Illingworth DR, Stein EA, Knopp RH, Hunninghake DB, Davidson MH, Dujovne CA, Miller VT, Tobert JA, Laskarzewski PM, Isaacsohn JL, Bacon SP, Tate AC
Department of Medicine, Medical Research Laboratories, Portland, Oregon, USA
J Cardiovasc Pharmacol Ther. 1996 Jan;1(1):23-30. doi: 10.1177/107424849600100105.
Inhibitors of hydroxymethylglutaryl co-enzyme A reductase are widely used for the treatment of hypercholesterolemia. Physicians and third-party payers need an accurate measure of their relative potency and hypolipidemic efficacy. We have therefore compared simvastatin against fluvastatin, the newest member of this class. METHODS AND RESULTS: One hundred fifty-eight hypercholesterolemic patients in seven United States lipid clinics participated in this balanced double-blind incomplete block study. After a placebo-diet run-in period, patients received treatment with active drug for three consecutive 5-week periods, with measurement of lipids in a NHLBI-CDC standardized central laboratory at the end of each period. Each patient was randomly assigned to three of the following five treatments: simvastatin 5 mg, 10 mg, and 20 mg and fluvastatin 20 mg and 40 mg.
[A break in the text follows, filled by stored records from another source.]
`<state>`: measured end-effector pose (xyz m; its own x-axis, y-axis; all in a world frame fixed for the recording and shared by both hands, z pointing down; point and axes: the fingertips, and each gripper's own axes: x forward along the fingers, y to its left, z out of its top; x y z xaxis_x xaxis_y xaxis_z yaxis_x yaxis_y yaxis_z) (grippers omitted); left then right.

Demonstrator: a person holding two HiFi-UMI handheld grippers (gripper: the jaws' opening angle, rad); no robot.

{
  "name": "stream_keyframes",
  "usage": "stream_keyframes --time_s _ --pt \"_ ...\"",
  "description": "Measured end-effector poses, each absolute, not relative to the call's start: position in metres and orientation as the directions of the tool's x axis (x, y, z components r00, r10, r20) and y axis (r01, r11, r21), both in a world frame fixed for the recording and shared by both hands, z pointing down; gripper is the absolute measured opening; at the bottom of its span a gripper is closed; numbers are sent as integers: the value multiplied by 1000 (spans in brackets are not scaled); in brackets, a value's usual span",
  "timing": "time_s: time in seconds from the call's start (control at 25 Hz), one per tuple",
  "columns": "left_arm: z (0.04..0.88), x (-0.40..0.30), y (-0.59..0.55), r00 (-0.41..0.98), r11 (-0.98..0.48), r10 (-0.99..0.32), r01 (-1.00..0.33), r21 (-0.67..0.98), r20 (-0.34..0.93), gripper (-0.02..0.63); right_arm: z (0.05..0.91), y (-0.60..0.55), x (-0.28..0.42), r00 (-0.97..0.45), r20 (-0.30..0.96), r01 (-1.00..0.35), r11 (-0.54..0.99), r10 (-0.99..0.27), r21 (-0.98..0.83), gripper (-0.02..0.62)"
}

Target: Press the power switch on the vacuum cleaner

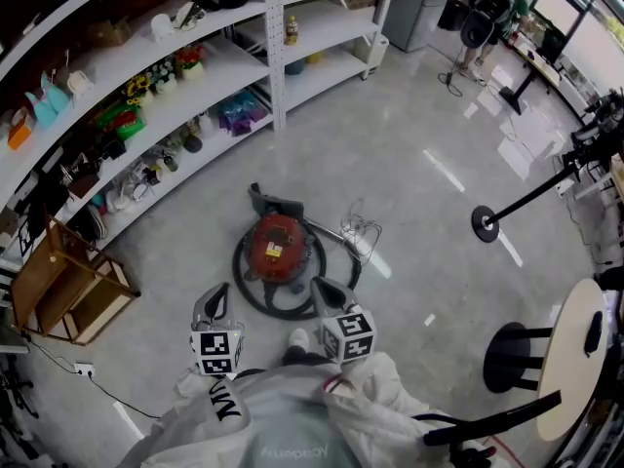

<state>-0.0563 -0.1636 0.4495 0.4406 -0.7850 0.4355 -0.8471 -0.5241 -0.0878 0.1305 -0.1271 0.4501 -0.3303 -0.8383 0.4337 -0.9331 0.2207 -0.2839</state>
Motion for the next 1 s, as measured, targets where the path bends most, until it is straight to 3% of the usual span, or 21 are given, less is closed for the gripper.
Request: stream_keyframes --time_s 1.0 --pt "477 -46 -157 442 -545 -735 -836 -62 514 0 492 -131 143 -321 514 -933 174 -795 -315 0"
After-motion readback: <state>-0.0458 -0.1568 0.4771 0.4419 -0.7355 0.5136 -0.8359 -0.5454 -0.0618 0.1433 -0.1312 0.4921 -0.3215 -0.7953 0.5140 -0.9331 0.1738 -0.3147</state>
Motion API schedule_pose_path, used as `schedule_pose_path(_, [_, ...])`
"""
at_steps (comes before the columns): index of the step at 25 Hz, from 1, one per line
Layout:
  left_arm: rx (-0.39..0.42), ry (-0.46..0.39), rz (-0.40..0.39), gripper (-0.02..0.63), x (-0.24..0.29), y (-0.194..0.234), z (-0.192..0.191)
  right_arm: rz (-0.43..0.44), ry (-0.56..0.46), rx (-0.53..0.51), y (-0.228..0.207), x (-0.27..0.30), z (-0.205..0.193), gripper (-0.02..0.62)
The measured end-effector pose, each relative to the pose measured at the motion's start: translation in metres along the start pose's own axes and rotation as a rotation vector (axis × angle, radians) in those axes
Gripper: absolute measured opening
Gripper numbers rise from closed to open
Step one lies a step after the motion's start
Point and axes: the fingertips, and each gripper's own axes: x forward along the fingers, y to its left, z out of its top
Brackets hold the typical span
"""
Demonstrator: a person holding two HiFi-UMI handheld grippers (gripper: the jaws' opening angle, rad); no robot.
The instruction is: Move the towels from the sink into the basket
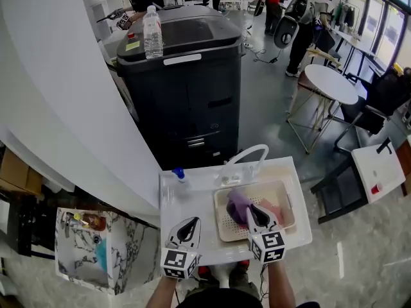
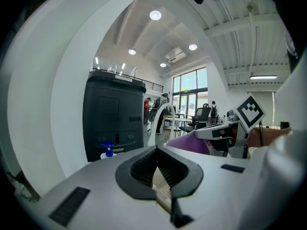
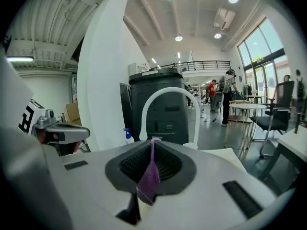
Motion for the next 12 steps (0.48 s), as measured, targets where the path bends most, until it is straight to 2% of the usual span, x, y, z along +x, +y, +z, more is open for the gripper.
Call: schedule_pose_path(12, [-0.031,0.079,0.057,0.003,0.02,-0.009,-0.028,0.093,0.075,0.038,-0.01,0.018,-0.039,0.043])
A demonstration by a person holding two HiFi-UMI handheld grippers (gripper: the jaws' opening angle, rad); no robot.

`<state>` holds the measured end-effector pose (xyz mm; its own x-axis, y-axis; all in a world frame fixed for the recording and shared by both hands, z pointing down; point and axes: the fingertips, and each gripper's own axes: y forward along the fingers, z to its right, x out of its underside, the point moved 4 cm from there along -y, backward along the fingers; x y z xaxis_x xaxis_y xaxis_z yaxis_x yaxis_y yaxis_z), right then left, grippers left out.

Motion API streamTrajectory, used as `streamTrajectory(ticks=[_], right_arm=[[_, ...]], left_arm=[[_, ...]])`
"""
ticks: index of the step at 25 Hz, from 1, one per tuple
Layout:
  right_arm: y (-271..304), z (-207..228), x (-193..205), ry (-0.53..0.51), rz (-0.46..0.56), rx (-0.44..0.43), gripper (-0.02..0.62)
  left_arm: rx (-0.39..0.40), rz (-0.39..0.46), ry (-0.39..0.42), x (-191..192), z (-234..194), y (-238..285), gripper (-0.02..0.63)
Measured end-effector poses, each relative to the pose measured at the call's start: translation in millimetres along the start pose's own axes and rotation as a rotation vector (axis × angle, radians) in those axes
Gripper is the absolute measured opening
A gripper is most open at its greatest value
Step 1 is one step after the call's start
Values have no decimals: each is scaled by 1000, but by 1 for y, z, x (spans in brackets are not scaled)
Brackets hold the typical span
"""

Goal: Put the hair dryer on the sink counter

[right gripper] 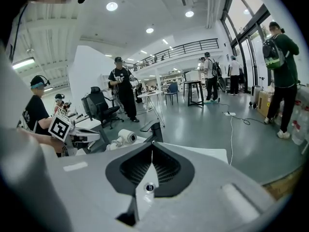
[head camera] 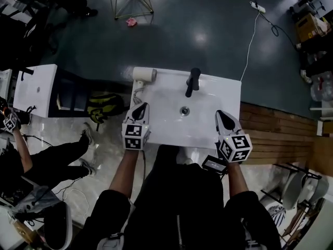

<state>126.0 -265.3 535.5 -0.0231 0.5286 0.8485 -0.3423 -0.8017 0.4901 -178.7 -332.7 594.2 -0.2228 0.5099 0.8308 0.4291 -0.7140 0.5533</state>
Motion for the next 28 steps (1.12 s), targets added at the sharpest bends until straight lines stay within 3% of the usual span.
streamTrajectory(ticks=[12,28], right_arm=[[-32,4,5,-12,37,-40,3],[-95,-12,29,-64,110,-69,3]], left_arm=[[-20,21,39,2,38,-38,12],[-68,83,-5,20,94,-105,12]])
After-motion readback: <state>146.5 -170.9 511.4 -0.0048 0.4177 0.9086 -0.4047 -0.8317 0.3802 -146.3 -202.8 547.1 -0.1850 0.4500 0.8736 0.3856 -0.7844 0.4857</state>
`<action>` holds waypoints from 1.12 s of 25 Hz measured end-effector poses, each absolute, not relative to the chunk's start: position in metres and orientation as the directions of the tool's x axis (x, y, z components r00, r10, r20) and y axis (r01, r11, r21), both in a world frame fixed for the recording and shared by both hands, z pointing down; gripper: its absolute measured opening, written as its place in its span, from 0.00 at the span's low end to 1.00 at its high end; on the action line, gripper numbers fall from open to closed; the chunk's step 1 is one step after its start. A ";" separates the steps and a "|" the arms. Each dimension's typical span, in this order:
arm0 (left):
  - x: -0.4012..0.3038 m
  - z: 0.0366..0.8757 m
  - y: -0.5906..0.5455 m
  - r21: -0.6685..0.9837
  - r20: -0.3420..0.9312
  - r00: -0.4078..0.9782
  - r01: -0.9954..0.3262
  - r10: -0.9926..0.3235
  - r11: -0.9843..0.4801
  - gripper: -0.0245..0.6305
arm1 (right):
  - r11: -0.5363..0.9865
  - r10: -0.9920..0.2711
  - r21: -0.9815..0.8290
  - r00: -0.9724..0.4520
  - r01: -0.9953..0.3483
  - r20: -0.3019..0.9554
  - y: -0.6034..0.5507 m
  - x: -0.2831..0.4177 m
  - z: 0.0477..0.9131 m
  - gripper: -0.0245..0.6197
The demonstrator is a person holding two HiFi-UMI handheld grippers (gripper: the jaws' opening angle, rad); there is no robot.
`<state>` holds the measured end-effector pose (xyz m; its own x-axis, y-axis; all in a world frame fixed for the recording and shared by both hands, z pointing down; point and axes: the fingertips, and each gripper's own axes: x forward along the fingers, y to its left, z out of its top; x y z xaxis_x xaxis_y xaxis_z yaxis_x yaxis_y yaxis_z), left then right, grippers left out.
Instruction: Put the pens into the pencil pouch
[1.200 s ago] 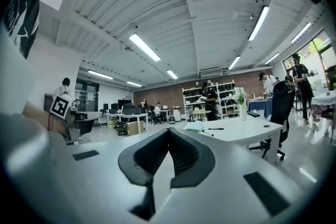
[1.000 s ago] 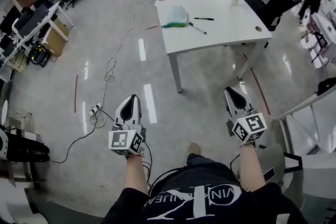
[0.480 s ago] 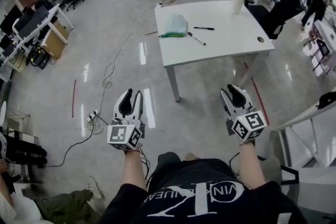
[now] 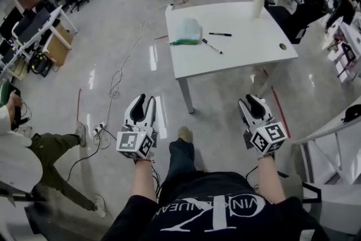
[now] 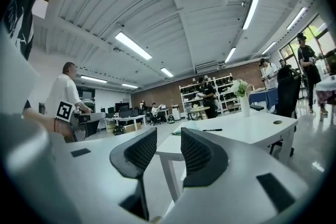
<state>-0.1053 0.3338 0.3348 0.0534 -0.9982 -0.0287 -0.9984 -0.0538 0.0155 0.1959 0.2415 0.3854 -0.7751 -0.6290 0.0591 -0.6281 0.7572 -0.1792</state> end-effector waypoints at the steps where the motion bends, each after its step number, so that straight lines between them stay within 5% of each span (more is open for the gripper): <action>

The mean percent reductions in low density lipoprotein cholesterol from baseline were 21, 27, 32, 16, and 23 respectively. The simvastatin/fluvastatin milligram potency ratio was 6.8 (95% CI, 5.3-9.3). At the same 20 mg dose, simvastatin produced an effect on LDL cholesterol approximately double that of fluvastatin and resulted in 46% of patients achieving their National Cholesterol Education Program low density lipoprotein cholesterol target levels, compared to 12% for fluvastatin. CONCLUSIONS: Fluvastatin at its maximal dose of 40 mg daily is approximately equivalent to simvastatin 5 mg daily. Higher doses of simvastatin are considerably more effective in the treatment of primary hypercholesterolemia.
羟甲基戊二酰辅酶A还原酶抑制剂被广泛用于治疗高胆固醇血症。医生和第三方支付方需要准确衡量它们的相对效力和降血脂疗效。因此,我们将辛伐他汀与该类药物的最新成员氟伐他汀进行了比较。
美国七家血脂诊所的158名高胆固醇血症患者参与了这项平衡双盲不完全区组研究。在经过安慰剂饮食导入期后,患者连续三个为期5周的时间段接受活性药物治疗,每个时间段结束时在国立卫生研究院心肺血液研究所-疾病控制与预防中心标准化中央实验室测量血脂。每位患者被随机分配接受以下五种治疗中的三种:辛伐他汀5毫克、10毫克和20毫克,以及氟伐他汀20毫克和40毫克。低密度脂蛋白胆固醇相对于基线的平均降低百分比分别为21%、27%、32%、16%和23%。辛伐他汀/氟伐他汀毫克效力比为6.8(95%可信区间,5.3 - 9.3)。在相同的20毫克剂量下,辛伐他汀对低密度脂蛋白胆固醇产生的效果约为氟伐他汀的两倍,并且46%的患者达到了美国国家胆固醇教育计划的低密度脂蛋白胆固醇目标水平,而氟伐他汀为12%。
氟伐他汀每日最大剂量40毫克大约相当于辛伐他汀每日5毫克。更高剂量的辛伐他汀在治疗原发性高胆固醇血症方面效果显著更佳。